:: HOW TO COMPLETE THIS TASK ::
Gather up every line from the entries below that uses the word "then".

:: DATA IN THIS EXERCISE ::
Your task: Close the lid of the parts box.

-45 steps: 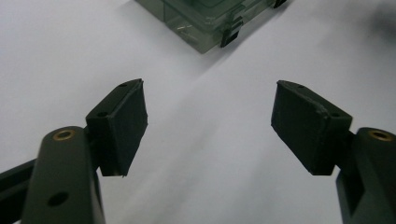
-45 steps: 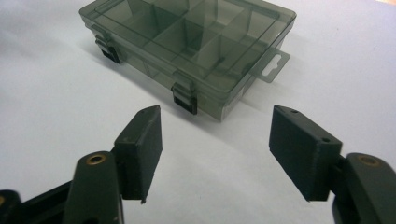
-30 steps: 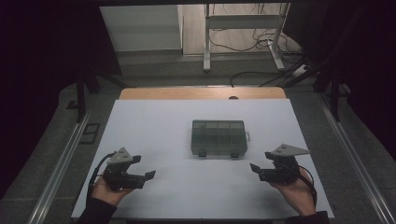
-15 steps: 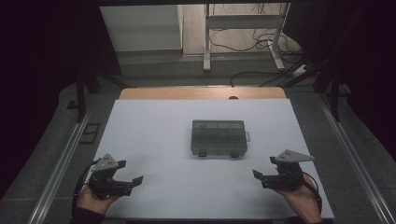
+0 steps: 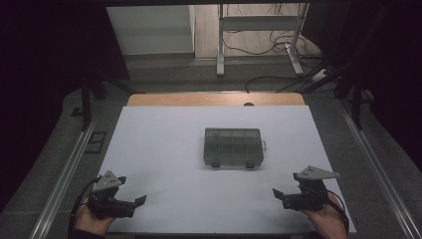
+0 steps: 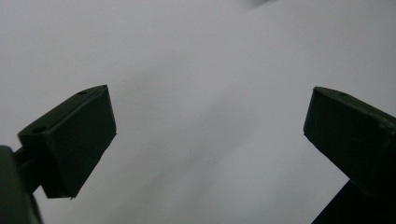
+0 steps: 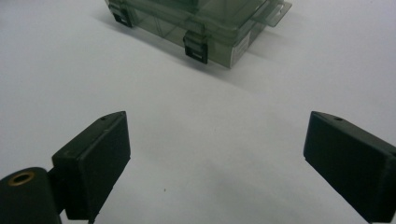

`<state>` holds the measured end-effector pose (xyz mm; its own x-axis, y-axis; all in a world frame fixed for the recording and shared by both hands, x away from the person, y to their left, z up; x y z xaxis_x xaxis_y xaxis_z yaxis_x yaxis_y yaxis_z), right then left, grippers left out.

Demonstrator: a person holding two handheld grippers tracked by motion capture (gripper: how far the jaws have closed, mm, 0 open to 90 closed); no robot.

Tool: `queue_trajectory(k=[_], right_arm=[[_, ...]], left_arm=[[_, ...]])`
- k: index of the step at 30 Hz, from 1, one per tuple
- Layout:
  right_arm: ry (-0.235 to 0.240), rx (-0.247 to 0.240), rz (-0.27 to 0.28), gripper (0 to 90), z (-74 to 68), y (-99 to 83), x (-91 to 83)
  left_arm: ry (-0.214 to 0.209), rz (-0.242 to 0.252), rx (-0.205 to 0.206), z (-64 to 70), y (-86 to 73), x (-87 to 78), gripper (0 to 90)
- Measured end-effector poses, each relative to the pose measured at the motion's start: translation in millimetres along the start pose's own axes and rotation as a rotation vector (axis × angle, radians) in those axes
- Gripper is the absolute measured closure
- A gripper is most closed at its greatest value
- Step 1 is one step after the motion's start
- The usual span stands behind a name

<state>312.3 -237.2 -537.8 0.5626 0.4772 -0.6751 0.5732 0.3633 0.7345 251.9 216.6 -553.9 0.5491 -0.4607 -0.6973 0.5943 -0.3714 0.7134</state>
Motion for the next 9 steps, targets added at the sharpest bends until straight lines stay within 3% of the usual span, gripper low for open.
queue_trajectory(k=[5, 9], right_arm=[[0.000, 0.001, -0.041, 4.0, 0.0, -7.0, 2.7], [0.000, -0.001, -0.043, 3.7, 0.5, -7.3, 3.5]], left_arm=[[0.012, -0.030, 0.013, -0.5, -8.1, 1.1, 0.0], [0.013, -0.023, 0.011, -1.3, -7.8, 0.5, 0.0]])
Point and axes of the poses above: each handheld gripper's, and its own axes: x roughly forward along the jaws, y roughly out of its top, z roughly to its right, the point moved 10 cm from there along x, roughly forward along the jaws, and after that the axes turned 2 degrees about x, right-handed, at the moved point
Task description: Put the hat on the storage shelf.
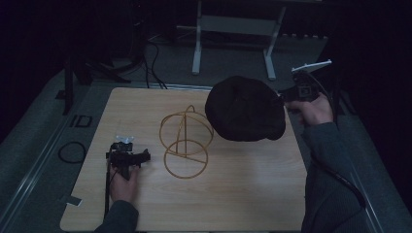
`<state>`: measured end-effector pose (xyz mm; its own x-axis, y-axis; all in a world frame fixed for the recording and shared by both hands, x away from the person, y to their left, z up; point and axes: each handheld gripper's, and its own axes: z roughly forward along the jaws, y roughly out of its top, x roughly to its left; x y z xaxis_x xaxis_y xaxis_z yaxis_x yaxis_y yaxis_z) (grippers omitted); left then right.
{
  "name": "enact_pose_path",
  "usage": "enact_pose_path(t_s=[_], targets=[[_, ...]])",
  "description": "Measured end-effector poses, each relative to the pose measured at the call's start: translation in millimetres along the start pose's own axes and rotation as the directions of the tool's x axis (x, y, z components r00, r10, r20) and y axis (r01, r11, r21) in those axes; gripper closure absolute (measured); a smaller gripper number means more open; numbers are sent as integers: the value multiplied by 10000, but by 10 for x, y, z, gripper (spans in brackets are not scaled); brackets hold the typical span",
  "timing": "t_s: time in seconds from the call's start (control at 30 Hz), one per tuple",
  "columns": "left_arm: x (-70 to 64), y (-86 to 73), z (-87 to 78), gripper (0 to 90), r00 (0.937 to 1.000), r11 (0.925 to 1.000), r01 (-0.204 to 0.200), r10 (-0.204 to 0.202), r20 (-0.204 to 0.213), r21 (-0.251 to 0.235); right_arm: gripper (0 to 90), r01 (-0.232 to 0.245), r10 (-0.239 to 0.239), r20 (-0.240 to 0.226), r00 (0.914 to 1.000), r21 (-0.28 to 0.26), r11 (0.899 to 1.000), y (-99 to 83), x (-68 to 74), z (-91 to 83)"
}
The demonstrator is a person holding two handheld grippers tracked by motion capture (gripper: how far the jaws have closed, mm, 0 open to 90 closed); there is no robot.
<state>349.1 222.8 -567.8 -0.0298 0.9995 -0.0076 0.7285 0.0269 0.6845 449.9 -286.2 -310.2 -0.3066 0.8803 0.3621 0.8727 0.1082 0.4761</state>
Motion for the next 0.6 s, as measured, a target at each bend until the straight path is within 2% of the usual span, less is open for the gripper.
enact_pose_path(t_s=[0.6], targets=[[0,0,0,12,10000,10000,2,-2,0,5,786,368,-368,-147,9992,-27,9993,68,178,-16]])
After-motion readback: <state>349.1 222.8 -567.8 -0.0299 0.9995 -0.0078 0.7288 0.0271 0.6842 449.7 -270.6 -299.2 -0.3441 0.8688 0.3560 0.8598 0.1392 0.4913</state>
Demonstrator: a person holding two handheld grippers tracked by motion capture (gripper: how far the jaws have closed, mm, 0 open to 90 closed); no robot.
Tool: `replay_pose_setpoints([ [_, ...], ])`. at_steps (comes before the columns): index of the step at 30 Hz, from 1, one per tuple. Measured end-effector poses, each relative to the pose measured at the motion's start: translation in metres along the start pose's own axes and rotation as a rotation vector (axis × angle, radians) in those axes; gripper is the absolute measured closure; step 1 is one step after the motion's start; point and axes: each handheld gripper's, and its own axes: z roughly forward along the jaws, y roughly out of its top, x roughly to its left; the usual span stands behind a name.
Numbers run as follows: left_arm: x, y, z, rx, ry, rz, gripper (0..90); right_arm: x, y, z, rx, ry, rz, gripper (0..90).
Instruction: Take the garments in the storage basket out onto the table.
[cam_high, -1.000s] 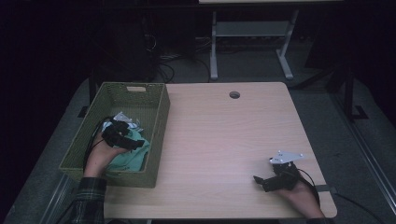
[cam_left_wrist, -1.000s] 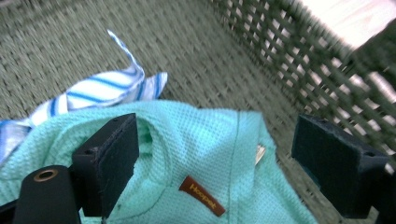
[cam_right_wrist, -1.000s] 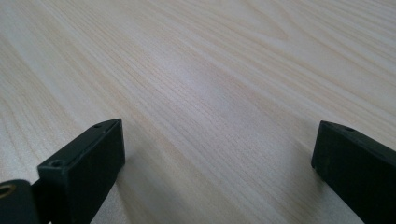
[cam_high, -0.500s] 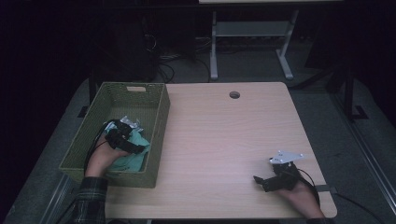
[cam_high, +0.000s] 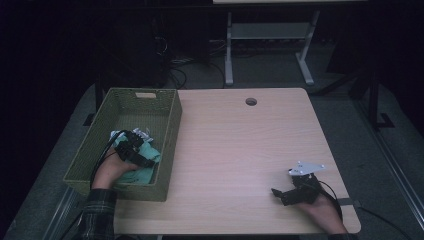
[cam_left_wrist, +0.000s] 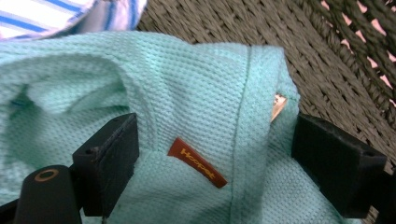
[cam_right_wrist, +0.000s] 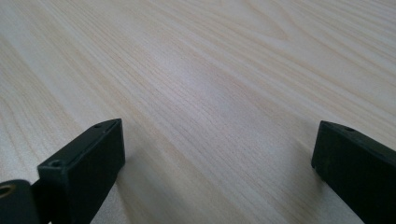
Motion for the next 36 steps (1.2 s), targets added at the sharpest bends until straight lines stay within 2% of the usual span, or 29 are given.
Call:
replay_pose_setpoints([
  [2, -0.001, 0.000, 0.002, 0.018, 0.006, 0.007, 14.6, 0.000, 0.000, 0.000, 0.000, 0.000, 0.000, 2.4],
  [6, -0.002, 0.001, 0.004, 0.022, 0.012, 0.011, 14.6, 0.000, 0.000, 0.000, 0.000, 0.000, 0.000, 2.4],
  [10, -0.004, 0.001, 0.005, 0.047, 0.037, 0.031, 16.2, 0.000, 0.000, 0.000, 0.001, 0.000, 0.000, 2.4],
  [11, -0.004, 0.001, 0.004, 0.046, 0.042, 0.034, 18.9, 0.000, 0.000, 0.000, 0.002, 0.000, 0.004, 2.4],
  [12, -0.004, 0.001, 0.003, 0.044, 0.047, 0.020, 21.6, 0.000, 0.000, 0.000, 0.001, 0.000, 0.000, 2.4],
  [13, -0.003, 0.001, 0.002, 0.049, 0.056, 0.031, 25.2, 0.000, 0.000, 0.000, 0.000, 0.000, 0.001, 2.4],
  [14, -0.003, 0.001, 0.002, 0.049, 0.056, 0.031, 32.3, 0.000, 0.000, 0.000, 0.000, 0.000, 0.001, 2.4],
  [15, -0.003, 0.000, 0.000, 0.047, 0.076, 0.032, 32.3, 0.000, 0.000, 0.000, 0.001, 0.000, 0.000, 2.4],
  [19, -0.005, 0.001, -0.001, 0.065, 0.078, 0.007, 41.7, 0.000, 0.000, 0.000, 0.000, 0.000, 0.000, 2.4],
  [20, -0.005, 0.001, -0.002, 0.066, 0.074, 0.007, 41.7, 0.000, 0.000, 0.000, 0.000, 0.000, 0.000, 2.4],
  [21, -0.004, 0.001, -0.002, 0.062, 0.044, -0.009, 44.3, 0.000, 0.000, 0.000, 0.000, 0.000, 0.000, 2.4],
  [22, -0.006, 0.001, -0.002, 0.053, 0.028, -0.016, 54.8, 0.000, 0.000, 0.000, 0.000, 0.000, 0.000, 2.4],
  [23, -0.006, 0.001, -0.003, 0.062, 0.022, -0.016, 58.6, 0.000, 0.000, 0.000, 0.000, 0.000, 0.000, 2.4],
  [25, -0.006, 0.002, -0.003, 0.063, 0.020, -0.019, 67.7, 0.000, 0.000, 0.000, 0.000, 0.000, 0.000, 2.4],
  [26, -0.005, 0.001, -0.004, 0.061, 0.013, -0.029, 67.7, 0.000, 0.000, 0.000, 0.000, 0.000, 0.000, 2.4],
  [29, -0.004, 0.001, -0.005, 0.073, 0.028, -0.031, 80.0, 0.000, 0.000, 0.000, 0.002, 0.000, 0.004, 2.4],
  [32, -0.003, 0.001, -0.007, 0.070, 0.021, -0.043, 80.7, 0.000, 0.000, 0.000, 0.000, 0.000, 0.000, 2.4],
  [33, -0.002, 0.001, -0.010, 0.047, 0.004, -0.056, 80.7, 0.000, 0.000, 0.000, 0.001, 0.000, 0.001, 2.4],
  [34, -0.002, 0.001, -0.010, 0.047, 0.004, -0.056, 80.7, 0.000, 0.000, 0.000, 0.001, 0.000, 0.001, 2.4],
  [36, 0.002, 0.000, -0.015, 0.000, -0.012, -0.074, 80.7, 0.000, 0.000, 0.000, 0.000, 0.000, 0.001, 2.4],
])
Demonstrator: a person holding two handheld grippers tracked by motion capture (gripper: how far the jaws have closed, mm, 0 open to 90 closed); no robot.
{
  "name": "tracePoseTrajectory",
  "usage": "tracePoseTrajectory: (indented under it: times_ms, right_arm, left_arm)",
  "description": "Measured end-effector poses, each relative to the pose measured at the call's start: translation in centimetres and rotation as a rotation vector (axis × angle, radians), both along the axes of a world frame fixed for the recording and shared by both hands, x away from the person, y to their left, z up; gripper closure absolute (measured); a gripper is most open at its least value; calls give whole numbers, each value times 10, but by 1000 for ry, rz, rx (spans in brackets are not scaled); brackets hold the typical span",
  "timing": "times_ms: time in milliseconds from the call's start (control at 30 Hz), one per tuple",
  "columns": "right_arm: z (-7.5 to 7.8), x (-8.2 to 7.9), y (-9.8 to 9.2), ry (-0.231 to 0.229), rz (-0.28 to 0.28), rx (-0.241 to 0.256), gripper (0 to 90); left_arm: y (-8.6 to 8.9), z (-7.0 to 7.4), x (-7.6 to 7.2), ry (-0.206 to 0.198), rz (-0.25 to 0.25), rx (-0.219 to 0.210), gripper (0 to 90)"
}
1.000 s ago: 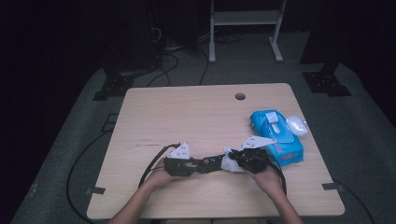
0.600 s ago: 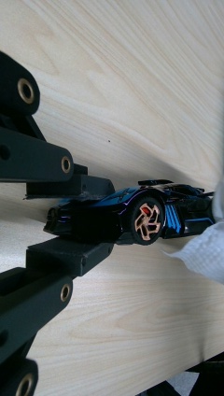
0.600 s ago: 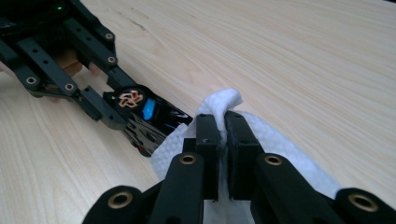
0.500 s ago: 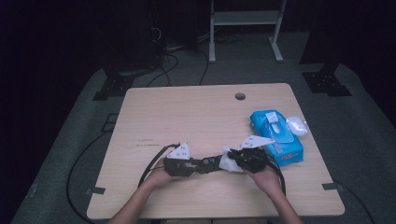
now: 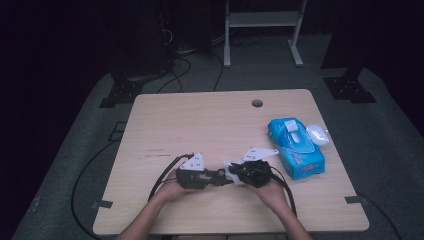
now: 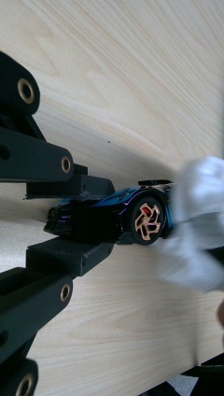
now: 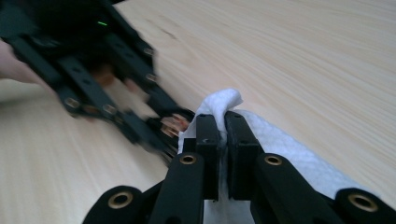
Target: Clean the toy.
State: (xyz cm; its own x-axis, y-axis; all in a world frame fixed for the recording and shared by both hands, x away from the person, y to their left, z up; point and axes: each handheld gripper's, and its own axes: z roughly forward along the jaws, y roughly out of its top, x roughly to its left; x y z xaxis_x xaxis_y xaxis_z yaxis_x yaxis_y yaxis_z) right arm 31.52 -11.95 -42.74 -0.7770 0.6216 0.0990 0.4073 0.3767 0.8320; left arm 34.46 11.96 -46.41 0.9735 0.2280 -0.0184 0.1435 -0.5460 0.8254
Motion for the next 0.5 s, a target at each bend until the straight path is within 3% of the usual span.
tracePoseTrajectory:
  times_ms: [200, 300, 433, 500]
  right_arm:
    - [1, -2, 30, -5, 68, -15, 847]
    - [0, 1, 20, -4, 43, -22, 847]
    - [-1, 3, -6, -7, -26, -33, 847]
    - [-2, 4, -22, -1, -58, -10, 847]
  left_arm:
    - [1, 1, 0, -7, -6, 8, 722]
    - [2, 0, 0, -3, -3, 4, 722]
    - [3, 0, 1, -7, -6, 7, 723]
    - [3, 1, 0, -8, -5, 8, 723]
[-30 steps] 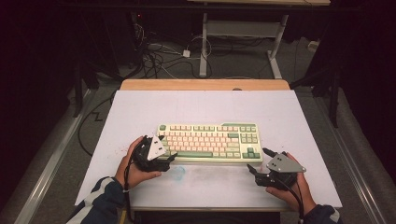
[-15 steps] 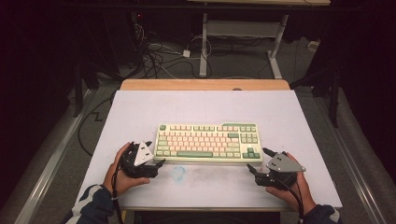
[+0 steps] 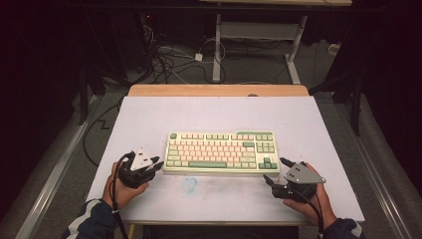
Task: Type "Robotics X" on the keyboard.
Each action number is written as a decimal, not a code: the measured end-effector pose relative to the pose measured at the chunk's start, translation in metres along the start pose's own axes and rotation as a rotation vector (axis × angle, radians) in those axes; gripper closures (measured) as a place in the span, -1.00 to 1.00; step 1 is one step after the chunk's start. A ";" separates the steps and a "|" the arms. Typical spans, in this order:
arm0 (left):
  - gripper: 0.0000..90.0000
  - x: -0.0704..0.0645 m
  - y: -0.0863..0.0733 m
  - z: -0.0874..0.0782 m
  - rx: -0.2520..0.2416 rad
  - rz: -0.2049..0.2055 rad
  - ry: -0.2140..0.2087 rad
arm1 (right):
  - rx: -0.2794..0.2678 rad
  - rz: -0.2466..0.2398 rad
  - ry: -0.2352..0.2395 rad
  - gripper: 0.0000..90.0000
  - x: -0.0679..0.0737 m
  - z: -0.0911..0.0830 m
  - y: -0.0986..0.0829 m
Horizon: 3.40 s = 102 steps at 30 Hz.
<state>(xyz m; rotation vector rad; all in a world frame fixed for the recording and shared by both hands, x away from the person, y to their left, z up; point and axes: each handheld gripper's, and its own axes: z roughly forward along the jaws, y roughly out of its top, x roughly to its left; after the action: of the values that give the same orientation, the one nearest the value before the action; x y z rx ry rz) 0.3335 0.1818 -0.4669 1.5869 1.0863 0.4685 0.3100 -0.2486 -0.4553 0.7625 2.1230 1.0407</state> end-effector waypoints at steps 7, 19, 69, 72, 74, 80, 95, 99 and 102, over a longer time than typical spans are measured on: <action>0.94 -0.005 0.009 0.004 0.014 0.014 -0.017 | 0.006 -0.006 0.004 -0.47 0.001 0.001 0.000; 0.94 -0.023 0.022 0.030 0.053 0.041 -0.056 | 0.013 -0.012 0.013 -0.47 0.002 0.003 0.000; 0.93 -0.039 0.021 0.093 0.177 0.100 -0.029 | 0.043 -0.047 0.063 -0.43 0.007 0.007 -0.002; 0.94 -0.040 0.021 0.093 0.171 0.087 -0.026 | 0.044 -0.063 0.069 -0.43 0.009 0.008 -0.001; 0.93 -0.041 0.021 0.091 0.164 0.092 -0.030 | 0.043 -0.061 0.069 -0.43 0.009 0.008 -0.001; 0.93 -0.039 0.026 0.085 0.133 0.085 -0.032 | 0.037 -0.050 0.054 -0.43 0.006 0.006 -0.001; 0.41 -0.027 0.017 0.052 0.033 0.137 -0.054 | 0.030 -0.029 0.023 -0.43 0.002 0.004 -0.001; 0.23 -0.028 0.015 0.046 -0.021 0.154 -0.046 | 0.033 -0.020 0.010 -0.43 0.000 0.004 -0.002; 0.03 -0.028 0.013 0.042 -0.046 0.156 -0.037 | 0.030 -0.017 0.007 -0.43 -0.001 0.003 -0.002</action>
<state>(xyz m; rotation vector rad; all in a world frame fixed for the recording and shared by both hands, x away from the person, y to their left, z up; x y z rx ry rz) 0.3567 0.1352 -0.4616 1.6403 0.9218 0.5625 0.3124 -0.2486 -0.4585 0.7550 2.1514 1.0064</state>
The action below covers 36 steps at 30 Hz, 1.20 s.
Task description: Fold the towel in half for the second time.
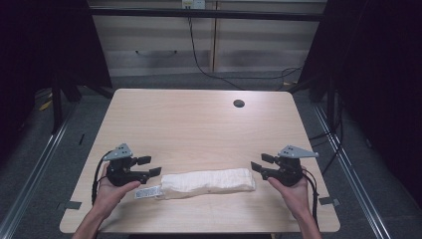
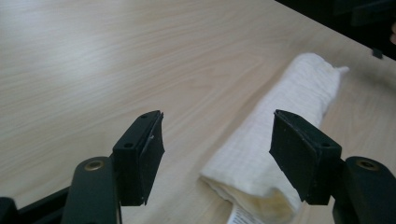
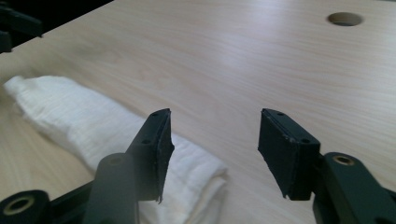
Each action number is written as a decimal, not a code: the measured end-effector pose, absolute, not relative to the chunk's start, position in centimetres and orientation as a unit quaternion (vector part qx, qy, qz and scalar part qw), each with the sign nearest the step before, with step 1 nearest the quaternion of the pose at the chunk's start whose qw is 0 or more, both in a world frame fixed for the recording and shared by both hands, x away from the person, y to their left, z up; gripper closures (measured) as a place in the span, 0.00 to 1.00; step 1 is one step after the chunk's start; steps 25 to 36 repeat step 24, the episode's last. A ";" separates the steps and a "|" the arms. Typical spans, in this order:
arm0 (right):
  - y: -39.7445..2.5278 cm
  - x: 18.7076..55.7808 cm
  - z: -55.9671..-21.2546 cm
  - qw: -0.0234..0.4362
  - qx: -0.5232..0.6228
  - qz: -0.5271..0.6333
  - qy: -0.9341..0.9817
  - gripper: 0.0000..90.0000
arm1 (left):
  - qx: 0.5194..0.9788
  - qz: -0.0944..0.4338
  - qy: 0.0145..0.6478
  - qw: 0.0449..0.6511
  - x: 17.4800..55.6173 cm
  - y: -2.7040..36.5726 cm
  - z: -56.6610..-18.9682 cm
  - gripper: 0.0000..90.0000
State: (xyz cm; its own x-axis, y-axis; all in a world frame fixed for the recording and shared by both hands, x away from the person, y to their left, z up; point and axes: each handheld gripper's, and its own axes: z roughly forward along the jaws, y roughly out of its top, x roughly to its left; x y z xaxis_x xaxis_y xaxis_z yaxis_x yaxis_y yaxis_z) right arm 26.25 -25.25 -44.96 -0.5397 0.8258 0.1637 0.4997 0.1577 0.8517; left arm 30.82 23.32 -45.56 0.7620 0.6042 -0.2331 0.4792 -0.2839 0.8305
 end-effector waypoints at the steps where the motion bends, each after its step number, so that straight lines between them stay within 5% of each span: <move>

:: YOUR SOLUTION ::
`<state>` holds the measured end-effector pose (xyz mm; its own x-axis, y-axis; all in a world frame fixed for the recording and shared by both hands, x away from the person, y to their left, z up; x y z xaxis_x xaxis_y xaxis_z yaxis_x yaxis_y yaxis_z), right then left, grippers left out.
`<state>`: measured end-effector pose (xyz mm; its own x-axis, y-axis; all in a world frame fixed for the recording and shared by both hands, x away from the person, y to their left, z up; point and axes: each handheld gripper's, and its own axes: z roughly forward along the jaws, y roughly out of its top, x roughly to its left; x y z xaxis_x xaxis_y xaxis_z yaxis_x yaxis_y yaxis_z) (grippers omitted); left then right.

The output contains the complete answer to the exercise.